TASK REQUIREMENTS: The response must contain each line of the material that holds "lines".

====

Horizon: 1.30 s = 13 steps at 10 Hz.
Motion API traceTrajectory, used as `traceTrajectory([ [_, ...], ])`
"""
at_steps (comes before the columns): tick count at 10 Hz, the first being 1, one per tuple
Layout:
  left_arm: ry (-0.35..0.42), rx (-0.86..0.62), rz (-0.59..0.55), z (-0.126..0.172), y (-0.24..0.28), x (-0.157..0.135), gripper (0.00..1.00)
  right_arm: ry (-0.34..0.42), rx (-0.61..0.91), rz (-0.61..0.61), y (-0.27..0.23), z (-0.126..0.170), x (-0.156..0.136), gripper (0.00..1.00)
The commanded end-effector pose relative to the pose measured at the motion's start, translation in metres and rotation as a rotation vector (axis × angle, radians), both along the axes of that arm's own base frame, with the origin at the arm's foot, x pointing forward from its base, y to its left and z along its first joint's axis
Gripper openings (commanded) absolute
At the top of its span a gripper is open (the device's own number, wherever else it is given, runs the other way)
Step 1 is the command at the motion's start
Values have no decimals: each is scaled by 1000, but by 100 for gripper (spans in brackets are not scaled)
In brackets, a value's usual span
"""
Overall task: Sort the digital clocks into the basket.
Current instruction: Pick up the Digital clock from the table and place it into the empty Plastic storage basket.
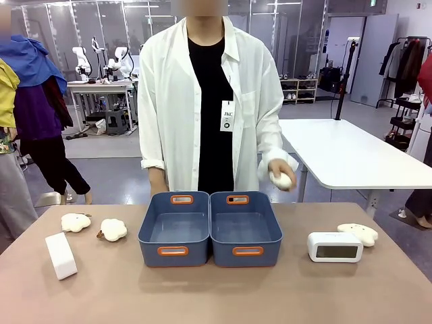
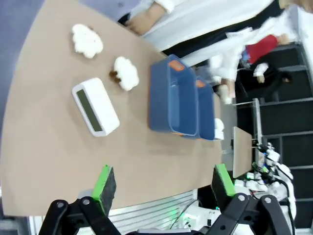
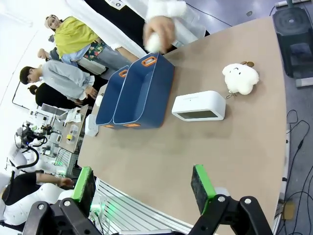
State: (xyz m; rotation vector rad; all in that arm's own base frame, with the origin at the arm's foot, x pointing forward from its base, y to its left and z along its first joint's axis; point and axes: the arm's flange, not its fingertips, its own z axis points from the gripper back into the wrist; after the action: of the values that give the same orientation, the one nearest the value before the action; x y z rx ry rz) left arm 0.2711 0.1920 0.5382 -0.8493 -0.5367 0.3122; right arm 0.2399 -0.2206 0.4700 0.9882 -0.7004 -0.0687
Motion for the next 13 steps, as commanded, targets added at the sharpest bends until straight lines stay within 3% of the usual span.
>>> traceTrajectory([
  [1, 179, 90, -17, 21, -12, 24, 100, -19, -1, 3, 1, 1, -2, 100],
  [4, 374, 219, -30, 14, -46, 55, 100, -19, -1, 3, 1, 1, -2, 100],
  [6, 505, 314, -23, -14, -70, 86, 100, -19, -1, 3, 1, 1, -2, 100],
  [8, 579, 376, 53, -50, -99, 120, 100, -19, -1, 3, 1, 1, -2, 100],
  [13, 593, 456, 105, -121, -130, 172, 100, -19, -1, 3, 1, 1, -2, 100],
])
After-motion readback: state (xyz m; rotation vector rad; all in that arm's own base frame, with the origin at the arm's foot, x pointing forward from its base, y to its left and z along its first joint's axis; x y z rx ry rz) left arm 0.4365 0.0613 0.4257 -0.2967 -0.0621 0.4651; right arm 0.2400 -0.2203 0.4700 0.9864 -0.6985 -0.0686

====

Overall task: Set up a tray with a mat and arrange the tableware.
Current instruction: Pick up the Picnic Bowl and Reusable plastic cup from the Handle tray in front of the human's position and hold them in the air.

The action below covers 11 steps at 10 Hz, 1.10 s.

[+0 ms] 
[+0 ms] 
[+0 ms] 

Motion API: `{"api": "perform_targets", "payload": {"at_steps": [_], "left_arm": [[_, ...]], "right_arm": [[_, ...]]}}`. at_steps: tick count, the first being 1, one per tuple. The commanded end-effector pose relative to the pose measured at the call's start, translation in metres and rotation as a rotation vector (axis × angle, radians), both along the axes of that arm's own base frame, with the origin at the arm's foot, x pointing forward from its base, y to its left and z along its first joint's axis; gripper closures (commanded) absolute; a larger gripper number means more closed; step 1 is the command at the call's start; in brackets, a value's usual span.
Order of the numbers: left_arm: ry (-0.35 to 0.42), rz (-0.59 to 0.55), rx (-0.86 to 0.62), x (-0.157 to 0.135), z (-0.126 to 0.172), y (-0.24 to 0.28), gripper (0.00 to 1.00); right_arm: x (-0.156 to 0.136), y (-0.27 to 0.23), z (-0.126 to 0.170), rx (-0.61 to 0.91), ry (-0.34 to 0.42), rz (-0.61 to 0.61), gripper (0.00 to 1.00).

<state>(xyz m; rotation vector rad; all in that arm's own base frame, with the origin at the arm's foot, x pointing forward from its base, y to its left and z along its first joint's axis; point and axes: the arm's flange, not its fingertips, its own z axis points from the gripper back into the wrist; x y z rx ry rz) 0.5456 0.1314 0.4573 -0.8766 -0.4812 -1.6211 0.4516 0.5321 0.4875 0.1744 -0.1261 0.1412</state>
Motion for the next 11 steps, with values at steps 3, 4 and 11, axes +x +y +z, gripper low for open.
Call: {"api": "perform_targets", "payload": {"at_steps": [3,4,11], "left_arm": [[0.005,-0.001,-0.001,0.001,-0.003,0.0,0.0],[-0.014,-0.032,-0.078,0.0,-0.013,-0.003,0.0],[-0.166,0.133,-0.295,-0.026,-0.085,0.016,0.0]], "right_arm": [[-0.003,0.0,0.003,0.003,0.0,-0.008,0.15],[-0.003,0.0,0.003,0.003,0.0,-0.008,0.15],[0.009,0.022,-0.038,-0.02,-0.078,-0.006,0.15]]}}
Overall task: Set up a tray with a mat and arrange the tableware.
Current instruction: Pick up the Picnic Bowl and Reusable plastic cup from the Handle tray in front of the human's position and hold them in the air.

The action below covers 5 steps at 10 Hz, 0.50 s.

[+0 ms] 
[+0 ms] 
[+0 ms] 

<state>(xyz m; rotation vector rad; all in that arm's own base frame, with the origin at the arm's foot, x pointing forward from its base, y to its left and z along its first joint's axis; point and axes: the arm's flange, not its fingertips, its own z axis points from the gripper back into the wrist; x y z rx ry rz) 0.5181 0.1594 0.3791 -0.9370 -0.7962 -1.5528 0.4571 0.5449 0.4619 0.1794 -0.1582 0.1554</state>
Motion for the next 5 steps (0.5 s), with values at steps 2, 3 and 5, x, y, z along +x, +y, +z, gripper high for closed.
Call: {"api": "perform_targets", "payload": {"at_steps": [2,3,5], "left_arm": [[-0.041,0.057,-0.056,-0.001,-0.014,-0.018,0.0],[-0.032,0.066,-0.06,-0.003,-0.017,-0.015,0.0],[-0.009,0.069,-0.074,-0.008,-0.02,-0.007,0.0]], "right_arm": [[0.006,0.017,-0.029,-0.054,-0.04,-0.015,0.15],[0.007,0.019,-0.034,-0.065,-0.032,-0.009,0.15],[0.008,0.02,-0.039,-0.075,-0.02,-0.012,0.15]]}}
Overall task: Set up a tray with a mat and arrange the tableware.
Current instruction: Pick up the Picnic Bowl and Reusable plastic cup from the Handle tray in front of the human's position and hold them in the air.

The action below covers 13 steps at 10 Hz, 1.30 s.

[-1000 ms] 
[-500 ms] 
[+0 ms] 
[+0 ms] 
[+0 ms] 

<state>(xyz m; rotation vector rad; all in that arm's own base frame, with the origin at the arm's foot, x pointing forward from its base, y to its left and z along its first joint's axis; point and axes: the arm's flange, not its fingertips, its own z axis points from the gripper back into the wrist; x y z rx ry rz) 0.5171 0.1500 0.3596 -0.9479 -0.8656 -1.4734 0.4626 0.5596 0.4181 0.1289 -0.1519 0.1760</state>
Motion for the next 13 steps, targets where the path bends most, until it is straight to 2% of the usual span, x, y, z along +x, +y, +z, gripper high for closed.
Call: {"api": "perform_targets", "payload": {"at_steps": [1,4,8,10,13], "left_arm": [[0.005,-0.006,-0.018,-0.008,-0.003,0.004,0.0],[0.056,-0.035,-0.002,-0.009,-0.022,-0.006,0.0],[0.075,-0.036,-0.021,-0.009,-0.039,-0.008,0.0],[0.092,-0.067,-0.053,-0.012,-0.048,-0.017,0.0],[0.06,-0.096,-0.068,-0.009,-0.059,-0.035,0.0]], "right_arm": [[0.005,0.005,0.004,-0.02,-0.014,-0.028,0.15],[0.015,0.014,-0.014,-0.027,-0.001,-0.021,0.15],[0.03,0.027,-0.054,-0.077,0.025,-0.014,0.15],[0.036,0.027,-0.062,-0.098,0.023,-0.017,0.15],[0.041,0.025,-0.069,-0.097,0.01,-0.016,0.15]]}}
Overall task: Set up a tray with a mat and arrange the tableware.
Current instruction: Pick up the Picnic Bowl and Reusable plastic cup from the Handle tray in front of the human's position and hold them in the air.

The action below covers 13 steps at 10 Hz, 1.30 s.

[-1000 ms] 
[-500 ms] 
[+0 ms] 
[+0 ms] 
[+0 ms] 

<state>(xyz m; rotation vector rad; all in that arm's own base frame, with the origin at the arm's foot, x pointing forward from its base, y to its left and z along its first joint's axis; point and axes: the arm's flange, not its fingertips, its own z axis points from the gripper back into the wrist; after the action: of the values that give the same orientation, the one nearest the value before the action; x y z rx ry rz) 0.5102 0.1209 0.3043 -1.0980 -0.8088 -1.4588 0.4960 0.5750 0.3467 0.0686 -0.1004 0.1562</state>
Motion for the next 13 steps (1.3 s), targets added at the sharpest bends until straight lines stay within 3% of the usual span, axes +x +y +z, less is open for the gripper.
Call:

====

EXERCISE ANSWER:
Motion for the next 13 steps, as commanded, targets added at the sharpest bends until straight lines stay within 3% of the usual span.
Motion for the next 13 steps (1.3 s), targets added at the sharpest bends until straight lines stay within 3% of the usual span, axes +x +y +z, less is open for the gripper.

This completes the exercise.